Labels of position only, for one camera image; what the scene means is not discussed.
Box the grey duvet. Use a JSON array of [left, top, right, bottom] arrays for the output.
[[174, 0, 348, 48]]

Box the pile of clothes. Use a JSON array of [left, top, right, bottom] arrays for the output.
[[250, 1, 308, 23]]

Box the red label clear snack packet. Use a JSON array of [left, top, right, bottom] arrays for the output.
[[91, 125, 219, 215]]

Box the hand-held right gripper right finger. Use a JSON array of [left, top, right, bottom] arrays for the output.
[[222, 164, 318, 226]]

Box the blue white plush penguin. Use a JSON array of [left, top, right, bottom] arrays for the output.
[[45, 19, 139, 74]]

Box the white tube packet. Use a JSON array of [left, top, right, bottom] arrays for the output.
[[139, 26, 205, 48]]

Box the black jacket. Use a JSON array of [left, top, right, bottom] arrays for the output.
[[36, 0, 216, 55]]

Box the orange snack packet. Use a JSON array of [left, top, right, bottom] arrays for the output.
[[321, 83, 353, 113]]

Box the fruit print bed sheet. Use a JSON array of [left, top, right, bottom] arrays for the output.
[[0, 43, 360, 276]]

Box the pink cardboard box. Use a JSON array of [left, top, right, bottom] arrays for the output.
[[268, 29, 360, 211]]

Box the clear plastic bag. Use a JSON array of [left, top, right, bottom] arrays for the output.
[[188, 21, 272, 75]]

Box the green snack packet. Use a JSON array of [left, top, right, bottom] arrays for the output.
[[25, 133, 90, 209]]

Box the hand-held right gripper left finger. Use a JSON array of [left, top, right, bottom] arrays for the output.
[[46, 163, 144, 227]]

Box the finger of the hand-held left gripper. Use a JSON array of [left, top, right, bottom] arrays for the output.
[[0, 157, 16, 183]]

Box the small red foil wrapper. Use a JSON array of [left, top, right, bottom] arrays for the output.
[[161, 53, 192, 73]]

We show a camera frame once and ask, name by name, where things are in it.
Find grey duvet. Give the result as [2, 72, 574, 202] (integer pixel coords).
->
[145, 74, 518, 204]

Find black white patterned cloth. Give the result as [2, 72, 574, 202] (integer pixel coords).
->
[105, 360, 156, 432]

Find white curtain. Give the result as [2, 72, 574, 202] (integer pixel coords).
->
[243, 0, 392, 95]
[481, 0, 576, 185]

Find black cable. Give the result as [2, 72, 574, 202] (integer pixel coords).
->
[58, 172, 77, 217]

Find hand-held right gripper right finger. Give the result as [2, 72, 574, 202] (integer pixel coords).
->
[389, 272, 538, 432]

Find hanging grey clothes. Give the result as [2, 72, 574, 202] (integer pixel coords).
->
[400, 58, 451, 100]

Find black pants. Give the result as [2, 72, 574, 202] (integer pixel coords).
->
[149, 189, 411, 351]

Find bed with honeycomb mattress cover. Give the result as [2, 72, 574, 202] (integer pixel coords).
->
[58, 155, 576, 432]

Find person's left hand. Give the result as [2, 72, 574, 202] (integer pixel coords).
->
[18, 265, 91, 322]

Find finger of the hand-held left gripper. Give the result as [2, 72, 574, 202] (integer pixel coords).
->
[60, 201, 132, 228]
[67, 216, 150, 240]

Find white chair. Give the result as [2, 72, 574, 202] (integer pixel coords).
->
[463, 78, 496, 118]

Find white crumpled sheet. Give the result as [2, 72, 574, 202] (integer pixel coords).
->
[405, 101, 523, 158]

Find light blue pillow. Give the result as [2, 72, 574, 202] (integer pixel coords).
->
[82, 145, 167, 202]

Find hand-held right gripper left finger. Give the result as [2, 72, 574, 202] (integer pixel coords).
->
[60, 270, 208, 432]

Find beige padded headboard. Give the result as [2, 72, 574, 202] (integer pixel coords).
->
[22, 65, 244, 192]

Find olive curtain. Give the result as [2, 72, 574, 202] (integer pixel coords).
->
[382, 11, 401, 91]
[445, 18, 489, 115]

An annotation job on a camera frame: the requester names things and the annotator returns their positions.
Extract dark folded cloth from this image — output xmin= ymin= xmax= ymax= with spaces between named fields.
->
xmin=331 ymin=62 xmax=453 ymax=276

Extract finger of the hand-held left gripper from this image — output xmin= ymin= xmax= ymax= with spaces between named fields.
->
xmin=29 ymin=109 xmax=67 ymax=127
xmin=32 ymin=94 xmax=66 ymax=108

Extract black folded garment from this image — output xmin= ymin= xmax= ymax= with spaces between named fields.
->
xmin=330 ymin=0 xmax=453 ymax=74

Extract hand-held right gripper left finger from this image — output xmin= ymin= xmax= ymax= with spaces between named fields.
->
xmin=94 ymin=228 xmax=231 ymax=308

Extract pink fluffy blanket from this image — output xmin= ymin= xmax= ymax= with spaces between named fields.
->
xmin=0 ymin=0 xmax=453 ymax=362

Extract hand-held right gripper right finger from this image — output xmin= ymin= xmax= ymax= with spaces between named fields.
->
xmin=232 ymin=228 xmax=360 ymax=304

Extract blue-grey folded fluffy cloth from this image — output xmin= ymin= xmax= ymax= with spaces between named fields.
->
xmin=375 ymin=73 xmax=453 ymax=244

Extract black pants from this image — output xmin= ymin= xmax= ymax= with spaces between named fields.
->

> WHAT YOU HAVE TO DO
The answer must restate each entry word for word.

> TASK RESULT
Labels of position only, for one camera image; what the scene means is not discussed.
Box the grey duvet. Use a JSON array of [left, top, right, bottom] arrays for the output.
[[174, 0, 348, 48]]

Box the pile of clothes. Use a JSON array of [left, top, right, bottom] arrays for the output.
[[250, 1, 308, 23]]

Box the red label clear snack packet. Use a JSON array of [left, top, right, bottom] arrays for the output.
[[91, 125, 219, 215]]

Box the hand-held right gripper right finger. Use a JSON array of [left, top, right, bottom] arrays for the output.
[[222, 164, 318, 226]]

Box the blue white plush penguin. Use a JSON array of [left, top, right, bottom] arrays for the output.
[[45, 19, 139, 74]]

Box the white tube packet. Use a JSON array of [left, top, right, bottom] arrays for the output.
[[139, 26, 205, 48]]

Box the black jacket. Use a JSON array of [left, top, right, bottom] arrays for the output.
[[36, 0, 216, 55]]

Box the orange snack packet. Use a JSON array of [left, top, right, bottom] arrays for the output.
[[321, 83, 353, 113]]

Box the fruit print bed sheet. Use a JSON array of [left, top, right, bottom] arrays for the output.
[[0, 43, 360, 276]]

Box the pink cardboard box. Use a JSON array of [left, top, right, bottom] arrays for the output.
[[268, 29, 360, 211]]

Box the clear plastic bag. Use a JSON array of [left, top, right, bottom] arrays for the output.
[[188, 21, 272, 75]]

Box the green snack packet. Use a JSON array of [left, top, right, bottom] arrays for the output.
[[25, 133, 90, 209]]

Box the hand-held right gripper left finger. Use a JSON array of [left, top, right, bottom] arrays for the output.
[[46, 163, 144, 227]]

Box the finger of the hand-held left gripper. Use a JSON array of [left, top, right, bottom] arrays for the output.
[[0, 157, 16, 183]]

Box the small red foil wrapper. Use a JSON array of [left, top, right, bottom] arrays for the output.
[[161, 53, 192, 73]]

We show a camera frame once and ask, name by name, where things are in it.
Find grey duvet. Give the result as [2, 72, 574, 202] (integer pixel coords).
->
[145, 74, 518, 204]

Find black white patterned cloth. Give the result as [2, 72, 574, 202] (integer pixel coords).
->
[105, 360, 156, 432]

Find white curtain. Give the result as [2, 72, 574, 202] (integer pixel coords).
->
[243, 0, 392, 95]
[481, 0, 576, 185]

Find black cable. Give the result as [2, 72, 574, 202] (integer pixel coords).
->
[58, 172, 77, 217]

Find hand-held right gripper right finger. Give the result as [2, 72, 574, 202] (integer pixel coords).
->
[389, 272, 538, 432]

Find hanging grey clothes. Give the result as [2, 72, 574, 202] (integer pixel coords).
->
[400, 58, 451, 100]

Find black pants. Give the result as [2, 72, 574, 202] (integer pixel coords).
->
[149, 189, 411, 351]

Find bed with honeycomb mattress cover. Give the result as [2, 72, 574, 202] (integer pixel coords).
->
[58, 155, 576, 432]

Find person's left hand. Give the result as [2, 72, 574, 202] (integer pixel coords).
->
[18, 265, 91, 322]

Find finger of the hand-held left gripper. Give the result as [2, 72, 574, 202] (integer pixel coords).
->
[60, 201, 132, 228]
[67, 216, 150, 240]

Find white chair. Give the result as [2, 72, 574, 202] (integer pixel coords).
->
[463, 78, 496, 118]

Find white crumpled sheet. Give the result as [2, 72, 574, 202] (integer pixel coords).
->
[405, 101, 523, 158]

Find light blue pillow. Give the result as [2, 72, 574, 202] (integer pixel coords).
->
[82, 145, 167, 202]

Find hand-held right gripper left finger. Give the result as [2, 72, 574, 202] (integer pixel coords).
->
[60, 270, 208, 432]

Find beige padded headboard. Give the result as [2, 72, 574, 202] (integer pixel coords).
->
[22, 65, 244, 192]

Find olive curtain. Give the result as [2, 72, 574, 202] (integer pixel coords).
->
[382, 11, 401, 91]
[445, 18, 489, 115]

An annotation job on a camera frame: the requester names things and the annotator returns their positions.
Extract dark folded cloth from this image — output xmin= ymin= xmax= ymax= with spaces between named fields.
->
xmin=331 ymin=62 xmax=453 ymax=276

Extract finger of the hand-held left gripper from this image — output xmin= ymin= xmax= ymax= with spaces between named fields.
->
xmin=29 ymin=109 xmax=67 ymax=127
xmin=32 ymin=94 xmax=66 ymax=108

Extract black folded garment from this image — output xmin= ymin= xmax= ymax= with spaces between named fields.
->
xmin=330 ymin=0 xmax=453 ymax=74

Extract hand-held right gripper left finger from this image — output xmin= ymin= xmax= ymax= with spaces between named fields.
->
xmin=94 ymin=228 xmax=231 ymax=308

Extract pink fluffy blanket from this image — output xmin= ymin= xmax= ymax= with spaces between named fields.
->
xmin=0 ymin=0 xmax=453 ymax=362

Extract hand-held right gripper right finger from this image — output xmin= ymin= xmax= ymax= with spaces between named fields.
->
xmin=232 ymin=228 xmax=360 ymax=304

Extract blue-grey folded fluffy cloth from this image — output xmin= ymin= xmax= ymax= with spaces between named fields.
->
xmin=375 ymin=73 xmax=453 ymax=244

Extract black pants from this image — output xmin= ymin= xmax= ymax= with spaces between named fields.
->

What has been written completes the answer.